FDA sparks hope for Curis, lets biotech resume enrollment for part of phase 1/2 leukemia study

Curis has received another spark of hope as the FDA lets the biotech resume enrollment for a part of its phase 1/2 study assessing emavusertib in patients with leukemia.

In April 2022, the FDA placed a partial clinical hold on the study—dubbed TakeAim Leukemia and examining emavusertib in patients with relapsed or refractory acute myeloid leukemia (AML) or high-risk myelodysplastic syndrome—after a patient death spurred a review. A week later, the agency slapped a separate partial hold on the biotech’s TakeAim Lymphoma study examining the same drug but in patients with relapsed or refractory B-cell malignancies.

The partial holds came so the FDA could investigate the safety and efficacy of emavusertib—an IRAK4 kinase inhibitor—following an information request about the death of an AML patient who experienced rhabdomyolysis and other conditions. Rhabdomyolysis—the breakdown of skeletal muscle—is a known dose-limiting toxicity of emavusertib.

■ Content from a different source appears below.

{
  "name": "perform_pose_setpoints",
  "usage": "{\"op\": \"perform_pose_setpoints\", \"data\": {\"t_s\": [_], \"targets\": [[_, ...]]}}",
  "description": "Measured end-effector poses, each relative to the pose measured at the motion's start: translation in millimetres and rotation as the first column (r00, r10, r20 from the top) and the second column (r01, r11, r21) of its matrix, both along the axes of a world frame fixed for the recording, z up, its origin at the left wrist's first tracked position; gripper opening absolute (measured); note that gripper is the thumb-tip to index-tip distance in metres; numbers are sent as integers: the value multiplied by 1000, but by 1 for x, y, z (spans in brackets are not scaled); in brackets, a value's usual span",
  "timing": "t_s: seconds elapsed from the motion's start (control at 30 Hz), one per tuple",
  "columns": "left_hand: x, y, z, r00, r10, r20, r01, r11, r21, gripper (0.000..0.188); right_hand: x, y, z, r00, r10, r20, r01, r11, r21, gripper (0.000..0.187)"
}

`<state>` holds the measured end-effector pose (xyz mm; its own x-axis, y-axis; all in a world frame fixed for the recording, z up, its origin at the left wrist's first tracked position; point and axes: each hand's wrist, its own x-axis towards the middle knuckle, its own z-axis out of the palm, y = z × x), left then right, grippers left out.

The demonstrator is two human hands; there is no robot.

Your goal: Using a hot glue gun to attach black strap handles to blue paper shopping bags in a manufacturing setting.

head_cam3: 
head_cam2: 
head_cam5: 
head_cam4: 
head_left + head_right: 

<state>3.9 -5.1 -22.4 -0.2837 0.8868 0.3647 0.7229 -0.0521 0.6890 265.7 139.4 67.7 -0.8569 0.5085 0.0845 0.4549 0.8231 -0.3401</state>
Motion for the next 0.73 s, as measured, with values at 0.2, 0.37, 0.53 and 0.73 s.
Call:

Curis received some good news Aug. 18 when the FDA lifted the partial hold on its lymphoma trial. Curis and the FDA agreed on a strategy for rhabdomyolysis identification and management as well as on the enrollment of at least nine more patients at the 200-mg dose level of emavusertib in combination with Imbruvica.  

Now, the FDA is letting Curis resume patient enrollment in the phase 1a portion of TakeAim Leukemia, according to an Aug. 30 release. The biotech intends to enroll at least nine more patients at the 200-mg dose level of emavusertib, which has an FDA orphan-drug tag in AML.

Before lifting the enrollment restriction, the FDA reviewed additional data from Curis about the risk of rhabdomyolysis along with the company's strategy for using lab measurements to identify the condition and manage it if detected. 

The partial hold remains in place for the combination therapy phase (phase 1b) of TakeAim Leukemia, in which Curis was evaluating doses of emavusertib with azacitidine or the AbbVie-Genentech drug Venclexta. The trial’s expansion phase (phase 2a) is also still under a partial hold. Both holds will remain in place until phase 1a is completed and the FDA greenlights the next phases.

"We are pleased to announce the results of the FDA's review and to have addressed potential concerns about the identification and management of rhabdomyolysis," said James Dentzer, president and CEO of Curis. "We are working with our clinical sites to quickly resume enrollment of additional patients."